I like hordes and elites, but in your opinion which is better? Also bear in mind that I will be able to obtain a Skaven battalion for £25 from a friend.


----------



## Captain Galus (Jan 2, 2008)

Firstly, if you like hordes and elites go with Skaven, because the High Elves sacrifices the ability to put lots of troops on the table for a slight bonus in the Elites category. 

Secondly, High Elves aren't very forgiving on the board. They are very, very hard to get the hang of and will probably frustrate you more often than not.


----------



## bitsandkits (Mar 18, 2008)

sounds like your mind is already made up,not sure why your asking the question.


----------



## Erie Ed (Feb 21, 2009)

High elves by far trust me skaven are very weak, high elves on the other hand....very very strong army


----------



## retiye2 (Oct 20, 2008)

at the moment, skaven will have a new book "fingers crossed" by the end of the year along with beastmen, then that may be a new story...

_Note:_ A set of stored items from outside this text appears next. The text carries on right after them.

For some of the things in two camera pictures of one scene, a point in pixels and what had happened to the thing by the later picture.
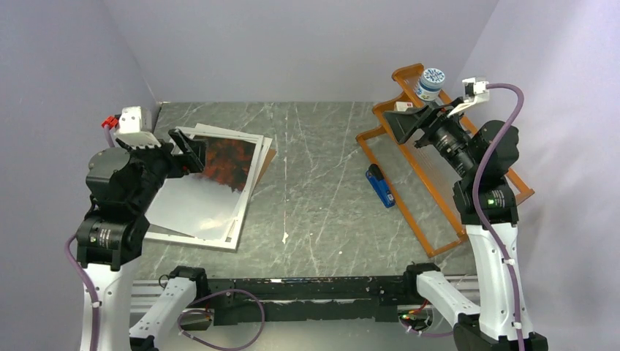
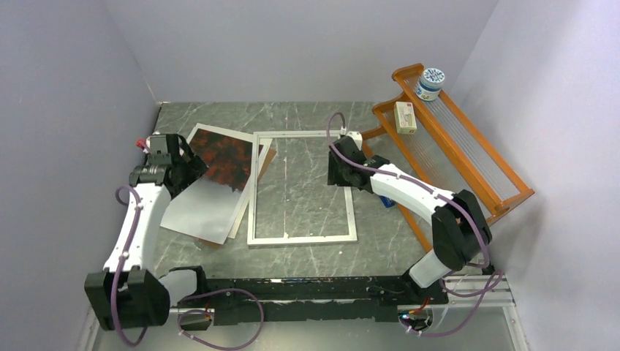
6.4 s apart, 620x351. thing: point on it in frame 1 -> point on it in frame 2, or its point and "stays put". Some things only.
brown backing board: [270, 155] stays put
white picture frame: [158, 233] -> [349, 196]
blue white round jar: [431, 81] stays put
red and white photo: [208, 205] stays put
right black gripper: [404, 123] -> [333, 176]
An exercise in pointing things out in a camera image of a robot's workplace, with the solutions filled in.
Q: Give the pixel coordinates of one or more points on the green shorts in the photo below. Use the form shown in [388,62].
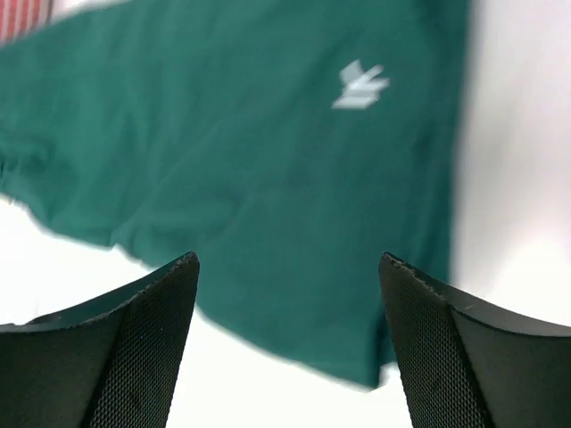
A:
[288,143]

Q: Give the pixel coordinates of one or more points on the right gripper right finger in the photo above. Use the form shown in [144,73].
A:
[465,362]

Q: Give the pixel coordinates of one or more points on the white plastic basket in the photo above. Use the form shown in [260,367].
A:
[19,17]

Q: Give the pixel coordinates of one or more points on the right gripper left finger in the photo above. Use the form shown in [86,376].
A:
[111,361]

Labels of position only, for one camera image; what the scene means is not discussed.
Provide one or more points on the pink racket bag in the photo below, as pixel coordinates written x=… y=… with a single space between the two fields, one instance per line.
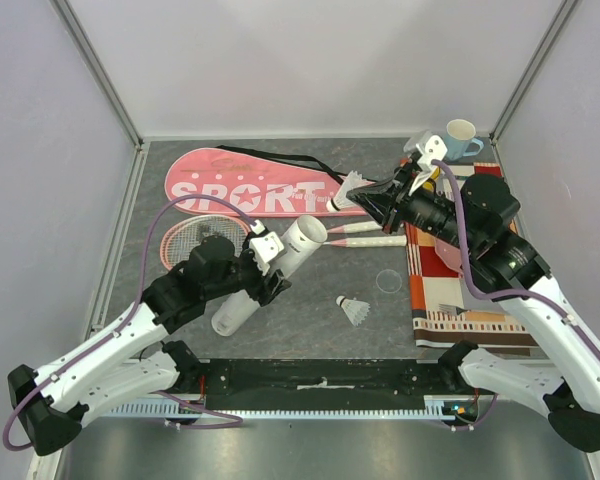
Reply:
x=262 y=188

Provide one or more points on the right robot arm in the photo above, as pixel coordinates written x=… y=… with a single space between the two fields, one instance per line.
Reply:
x=500 y=266

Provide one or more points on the pink dotted plate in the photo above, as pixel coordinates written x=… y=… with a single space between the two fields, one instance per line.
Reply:
x=449 y=255

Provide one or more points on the light blue mug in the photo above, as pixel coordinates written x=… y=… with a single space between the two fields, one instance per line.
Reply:
x=461 y=140

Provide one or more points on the white cable duct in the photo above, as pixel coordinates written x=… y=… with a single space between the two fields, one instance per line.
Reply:
x=162 y=408

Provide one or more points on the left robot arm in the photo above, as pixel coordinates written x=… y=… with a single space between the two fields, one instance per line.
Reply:
x=132 y=356

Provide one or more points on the orange patchwork cloth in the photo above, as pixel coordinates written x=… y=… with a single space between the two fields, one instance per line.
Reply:
x=445 y=313

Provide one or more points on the clear tube lid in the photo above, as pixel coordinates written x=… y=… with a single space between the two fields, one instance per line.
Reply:
x=389 y=281

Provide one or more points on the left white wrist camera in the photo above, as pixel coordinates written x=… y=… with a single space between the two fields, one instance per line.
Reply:
x=265 y=244

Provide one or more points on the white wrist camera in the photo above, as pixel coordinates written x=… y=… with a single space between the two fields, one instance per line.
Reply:
x=423 y=149
x=265 y=244

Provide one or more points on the yellow mug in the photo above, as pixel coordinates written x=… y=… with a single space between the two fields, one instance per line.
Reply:
x=432 y=180

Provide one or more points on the pink badminton racket lower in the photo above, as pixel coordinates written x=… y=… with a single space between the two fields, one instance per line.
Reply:
x=180 y=239

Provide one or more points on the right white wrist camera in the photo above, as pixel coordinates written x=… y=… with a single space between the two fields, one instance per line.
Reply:
x=423 y=149

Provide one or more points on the white shuttlecock tube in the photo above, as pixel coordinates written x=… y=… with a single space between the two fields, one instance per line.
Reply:
x=300 y=241

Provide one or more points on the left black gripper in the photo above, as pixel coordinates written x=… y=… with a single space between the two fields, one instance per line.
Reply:
x=262 y=292

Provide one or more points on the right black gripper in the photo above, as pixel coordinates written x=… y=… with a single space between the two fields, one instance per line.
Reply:
x=393 y=209

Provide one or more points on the white shuttlecock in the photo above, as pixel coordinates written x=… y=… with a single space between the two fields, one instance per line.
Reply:
x=356 y=311
x=339 y=201

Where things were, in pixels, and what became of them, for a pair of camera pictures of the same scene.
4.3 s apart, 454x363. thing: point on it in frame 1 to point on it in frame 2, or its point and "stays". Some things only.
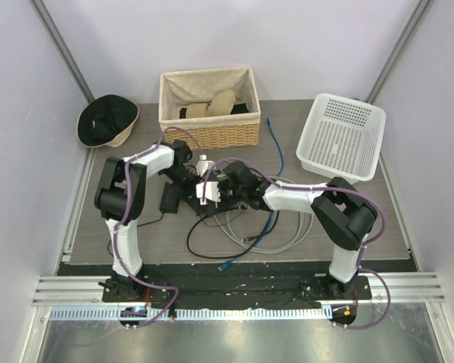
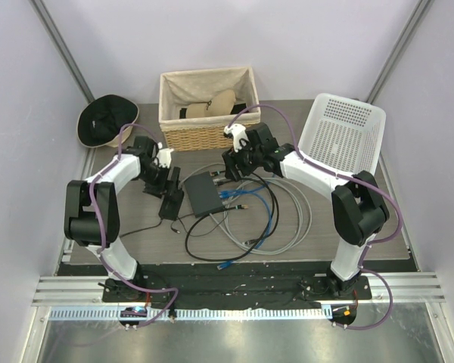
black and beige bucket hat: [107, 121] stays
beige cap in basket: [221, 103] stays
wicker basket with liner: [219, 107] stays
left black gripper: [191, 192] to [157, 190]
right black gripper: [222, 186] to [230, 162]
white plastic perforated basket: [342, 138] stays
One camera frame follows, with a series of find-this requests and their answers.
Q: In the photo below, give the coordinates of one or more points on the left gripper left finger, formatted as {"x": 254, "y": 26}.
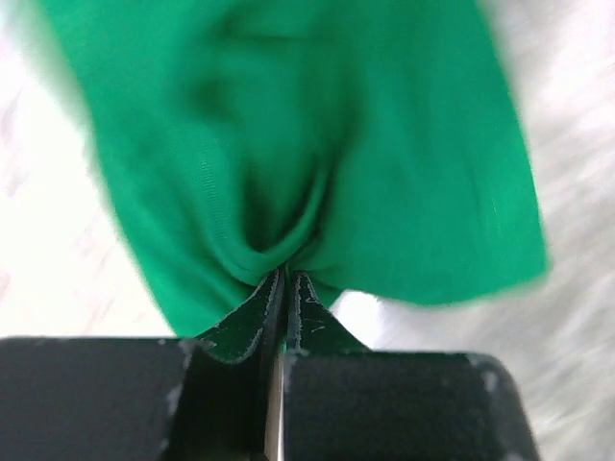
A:
{"x": 232, "y": 385}

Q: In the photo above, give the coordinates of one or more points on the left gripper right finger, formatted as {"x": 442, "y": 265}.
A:
{"x": 318, "y": 399}

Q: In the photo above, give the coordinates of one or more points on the green t shirt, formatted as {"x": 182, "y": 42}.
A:
{"x": 372, "y": 144}

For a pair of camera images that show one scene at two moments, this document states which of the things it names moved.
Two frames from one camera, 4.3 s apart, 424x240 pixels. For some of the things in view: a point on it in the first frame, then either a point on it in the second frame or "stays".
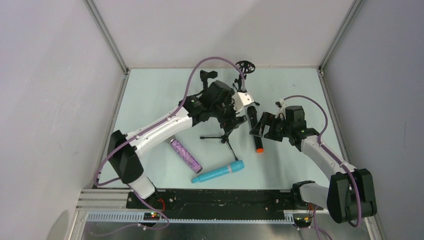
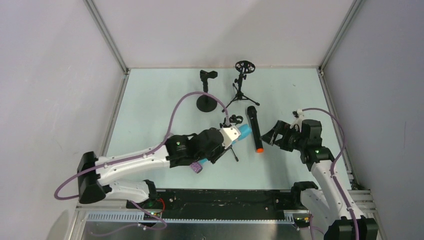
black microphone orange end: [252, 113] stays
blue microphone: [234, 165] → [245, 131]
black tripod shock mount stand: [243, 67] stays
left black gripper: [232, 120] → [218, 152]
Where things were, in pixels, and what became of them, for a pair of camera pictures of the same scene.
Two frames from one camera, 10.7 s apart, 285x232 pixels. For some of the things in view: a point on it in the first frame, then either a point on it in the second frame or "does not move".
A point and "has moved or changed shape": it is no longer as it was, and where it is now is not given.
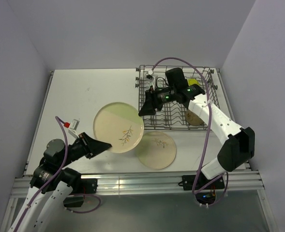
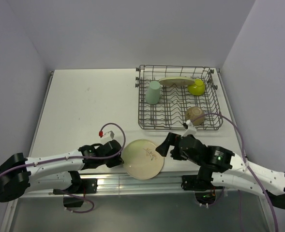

Captain Galus: that was true for the last book for certain but now with army wide asf I am not so sure... they have lost a lot of tactics and looking afterness as you say... 
ha I just plonk myself infront of you! charge my white lions I will kill you first anyway muhahahahahahaha


----------



## Ascendant Valor (Jan 3, 2009)

Retiye: Captain Galus is, in fact, correct. ASF is not an "instant win" device. Sure, it makes our troops pretty damn hard, but it's nothing to crap your pants about.

That said, the reason the High Elves are so tricky to play with is because Static Combat Resolution is not in our favor, just about ever. So, the best way to overcome that is to use tact. That's more easily said than done, by the way.


----------



## retiye2 (Oct 20, 2008)

dont get me wrong, high elves are still a very technical army, but there was a big out cry from the high elf community no less about the asf. It just takes away the needing to charge factor and therefore a bit of skill from the movement phase, I never said that high elves are overpowered because of it.
k:k:


----------



## crushinbeats (Mar 10, 2009)

The only way to make skaven any good, makes them a total nightmare to play agenst. It is by far the most hated army in the game next to deamons. 

I play them both, because I hate the people i play. 

5+ ratling guns, 2 warp cannons, 20 jezz, 4 warp engeneers = no fun for anyone to play. 

High elfs if you like a quality tactical win. 

Skaven if you like making the other player quick early.


----------



## zas240 (Apr 3, 2009)

Thanks guys, any way I went for Skaven. (I just love the ratty look of them all).


----------